The parser converts this into an almost flat structure where text preceded by a sequence of equal signs become level introducers. So we get this intermediary structure:
n:part
 +-- n:paragraph-regular "Blah."
 +-- level-introducer "==", "Depth 1"
 +-- n:paragraph-regular "Boo."
 +-- level-introducer "===", "Depth 2"
 +-- n:paragraph-regular "Yuck."
A rather hidden step is the hierarhizer which converts level introducers (which also convey indentation information) into plain levels. Hierarchizer’s result looks like this:
n:part
 +-- n:paragraph-regular "Blah."
 +-- n:level
      +-- n:level-title "Depth 1"
      +-- n:paragraph-regular "Boo."
      +-- n:level
           +-- n:level-title "Depth 2"
           +-- n:paragraph-regular "Yuck."
This all works the same with (yet unimplemented) embedded lists so we won’t have the discussion twice. Just keep in mind how embedded lists look like:
- depth 1
  - depth 2
Now what should happen if source document looks like this? See:
=== Depth 2

== Depth 1

More generally, what should happen when a level introducer has no preceding level introducer of a smaller depth? A tempting approach is promoting first item to the smallest depth. This looks smart but this would distort information. Example above becomes:
n:part
 +-- n:level
      +-- n:level-title "Depth 2"
 +-- n:level
      +-- n:level-title "Depth 1"
The hierarchizer could also create a level from nothing in order to keep the correct depth. This is information distortion as well:
n:part
 +-- n:level         // Created from nothing
      +-- n:level
           +-- n:level-title "Depth 2"
 +-- n:level
      +-- n:level-title "Depth 1"
Here is the real question: how could inconsistent level depth mean something?

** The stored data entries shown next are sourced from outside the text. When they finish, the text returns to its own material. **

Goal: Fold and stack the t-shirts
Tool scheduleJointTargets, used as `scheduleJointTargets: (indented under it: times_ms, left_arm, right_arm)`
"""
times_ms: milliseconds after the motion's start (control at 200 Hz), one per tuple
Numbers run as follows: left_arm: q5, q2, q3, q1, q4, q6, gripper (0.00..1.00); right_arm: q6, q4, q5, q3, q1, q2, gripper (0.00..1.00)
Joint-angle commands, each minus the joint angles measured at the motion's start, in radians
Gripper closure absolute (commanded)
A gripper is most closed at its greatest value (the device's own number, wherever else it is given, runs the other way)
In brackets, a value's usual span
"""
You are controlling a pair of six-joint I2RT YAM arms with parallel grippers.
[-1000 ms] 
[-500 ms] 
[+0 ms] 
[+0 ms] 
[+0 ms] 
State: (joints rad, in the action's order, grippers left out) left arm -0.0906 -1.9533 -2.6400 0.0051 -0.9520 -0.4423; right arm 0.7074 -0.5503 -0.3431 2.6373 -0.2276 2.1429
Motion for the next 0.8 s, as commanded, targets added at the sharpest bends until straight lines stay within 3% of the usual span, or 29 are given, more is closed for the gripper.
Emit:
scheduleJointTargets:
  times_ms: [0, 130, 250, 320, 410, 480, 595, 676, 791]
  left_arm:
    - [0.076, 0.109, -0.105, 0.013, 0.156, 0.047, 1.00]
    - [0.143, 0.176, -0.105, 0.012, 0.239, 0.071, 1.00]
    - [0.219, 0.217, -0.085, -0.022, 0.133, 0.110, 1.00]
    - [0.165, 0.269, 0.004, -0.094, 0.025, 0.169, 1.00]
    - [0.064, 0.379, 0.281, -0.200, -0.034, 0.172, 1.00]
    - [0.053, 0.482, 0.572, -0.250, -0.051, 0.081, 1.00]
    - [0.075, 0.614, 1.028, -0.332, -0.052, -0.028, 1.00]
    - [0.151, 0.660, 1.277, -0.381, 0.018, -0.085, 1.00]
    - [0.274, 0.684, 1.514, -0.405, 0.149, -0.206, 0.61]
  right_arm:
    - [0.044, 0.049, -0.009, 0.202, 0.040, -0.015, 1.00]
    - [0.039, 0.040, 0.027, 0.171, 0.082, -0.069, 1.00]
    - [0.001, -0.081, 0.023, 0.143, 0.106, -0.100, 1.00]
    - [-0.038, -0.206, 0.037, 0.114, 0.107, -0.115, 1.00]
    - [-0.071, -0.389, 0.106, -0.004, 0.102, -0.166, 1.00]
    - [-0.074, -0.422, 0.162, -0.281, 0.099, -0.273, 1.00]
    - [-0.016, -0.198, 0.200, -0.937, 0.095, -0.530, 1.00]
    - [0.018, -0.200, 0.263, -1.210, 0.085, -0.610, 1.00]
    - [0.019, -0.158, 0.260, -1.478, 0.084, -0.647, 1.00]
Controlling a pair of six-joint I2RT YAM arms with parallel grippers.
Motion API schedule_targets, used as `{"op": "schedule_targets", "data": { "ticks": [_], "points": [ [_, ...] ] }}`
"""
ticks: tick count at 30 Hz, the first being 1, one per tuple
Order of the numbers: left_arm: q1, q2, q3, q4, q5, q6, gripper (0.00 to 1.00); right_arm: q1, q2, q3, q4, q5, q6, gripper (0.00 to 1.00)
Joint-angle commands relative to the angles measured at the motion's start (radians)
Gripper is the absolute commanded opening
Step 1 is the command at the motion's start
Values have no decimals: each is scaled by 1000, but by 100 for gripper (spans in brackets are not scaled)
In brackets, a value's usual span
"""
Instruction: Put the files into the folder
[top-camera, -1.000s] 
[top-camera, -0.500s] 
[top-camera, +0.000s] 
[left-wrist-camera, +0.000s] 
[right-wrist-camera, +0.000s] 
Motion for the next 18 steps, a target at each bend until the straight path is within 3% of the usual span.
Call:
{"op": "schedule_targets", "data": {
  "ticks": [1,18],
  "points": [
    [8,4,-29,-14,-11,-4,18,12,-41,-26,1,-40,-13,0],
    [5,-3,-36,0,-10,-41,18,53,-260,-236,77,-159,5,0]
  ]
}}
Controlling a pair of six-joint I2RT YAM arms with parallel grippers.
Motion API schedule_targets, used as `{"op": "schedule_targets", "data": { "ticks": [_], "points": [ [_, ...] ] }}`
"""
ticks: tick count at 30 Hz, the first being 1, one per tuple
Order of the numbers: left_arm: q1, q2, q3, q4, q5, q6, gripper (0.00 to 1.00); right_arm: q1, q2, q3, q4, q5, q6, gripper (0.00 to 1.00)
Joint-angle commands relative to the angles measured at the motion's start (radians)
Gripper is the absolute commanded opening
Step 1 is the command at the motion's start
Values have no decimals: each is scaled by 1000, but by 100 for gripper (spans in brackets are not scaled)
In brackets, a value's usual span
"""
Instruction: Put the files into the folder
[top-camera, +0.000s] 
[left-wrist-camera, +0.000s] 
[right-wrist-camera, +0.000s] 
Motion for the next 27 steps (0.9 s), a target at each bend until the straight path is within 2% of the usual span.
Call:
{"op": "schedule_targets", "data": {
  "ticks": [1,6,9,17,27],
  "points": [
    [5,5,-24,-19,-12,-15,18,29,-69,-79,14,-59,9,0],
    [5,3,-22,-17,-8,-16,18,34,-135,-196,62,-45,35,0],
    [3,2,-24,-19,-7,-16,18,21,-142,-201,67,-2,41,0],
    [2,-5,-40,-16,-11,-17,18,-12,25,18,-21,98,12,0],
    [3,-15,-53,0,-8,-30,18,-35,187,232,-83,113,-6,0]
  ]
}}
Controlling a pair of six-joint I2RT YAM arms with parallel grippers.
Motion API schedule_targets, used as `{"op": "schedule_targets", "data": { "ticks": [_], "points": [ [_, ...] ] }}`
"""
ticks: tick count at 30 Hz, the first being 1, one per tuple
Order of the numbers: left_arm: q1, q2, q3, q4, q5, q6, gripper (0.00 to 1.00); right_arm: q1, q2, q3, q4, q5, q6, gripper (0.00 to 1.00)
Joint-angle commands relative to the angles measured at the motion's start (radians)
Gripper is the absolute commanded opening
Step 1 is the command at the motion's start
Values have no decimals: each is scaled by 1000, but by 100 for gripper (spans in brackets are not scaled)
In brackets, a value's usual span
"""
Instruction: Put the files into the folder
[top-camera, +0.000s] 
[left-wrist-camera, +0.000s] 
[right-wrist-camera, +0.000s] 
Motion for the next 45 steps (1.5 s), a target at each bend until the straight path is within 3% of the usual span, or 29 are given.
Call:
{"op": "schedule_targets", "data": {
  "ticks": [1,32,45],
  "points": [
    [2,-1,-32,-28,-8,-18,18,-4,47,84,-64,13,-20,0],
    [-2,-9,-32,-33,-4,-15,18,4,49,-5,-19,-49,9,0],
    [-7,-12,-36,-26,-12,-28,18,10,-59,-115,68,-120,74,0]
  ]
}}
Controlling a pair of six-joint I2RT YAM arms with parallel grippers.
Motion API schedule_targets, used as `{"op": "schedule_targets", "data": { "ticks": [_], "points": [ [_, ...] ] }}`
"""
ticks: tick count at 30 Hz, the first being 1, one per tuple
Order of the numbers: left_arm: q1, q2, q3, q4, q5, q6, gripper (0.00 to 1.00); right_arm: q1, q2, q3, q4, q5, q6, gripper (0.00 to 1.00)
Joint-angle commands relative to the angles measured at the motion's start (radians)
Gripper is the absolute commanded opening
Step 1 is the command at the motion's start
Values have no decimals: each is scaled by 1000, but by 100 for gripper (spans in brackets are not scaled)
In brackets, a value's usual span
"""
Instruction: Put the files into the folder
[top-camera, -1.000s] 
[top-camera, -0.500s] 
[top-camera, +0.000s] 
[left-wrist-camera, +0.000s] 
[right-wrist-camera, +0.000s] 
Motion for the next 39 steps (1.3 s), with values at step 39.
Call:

There could be some extreme cases when concatenating different Parts, but this should not pollute more general cases. Maybe the intent is to have a rendered document with small titles in some kind of introduction happening before a the big title of some kind of chapter. Then it should be handled at stylesheet level. Yet the cleanest and simplest approach for handling depth inconsistencies for levels and embedded lists is to spit an error.

2009-02-05

JPdfUnit

JPdfUnit looks sweet. It checks that some PDF document has expected properties, like containing some text or embedding some fonts.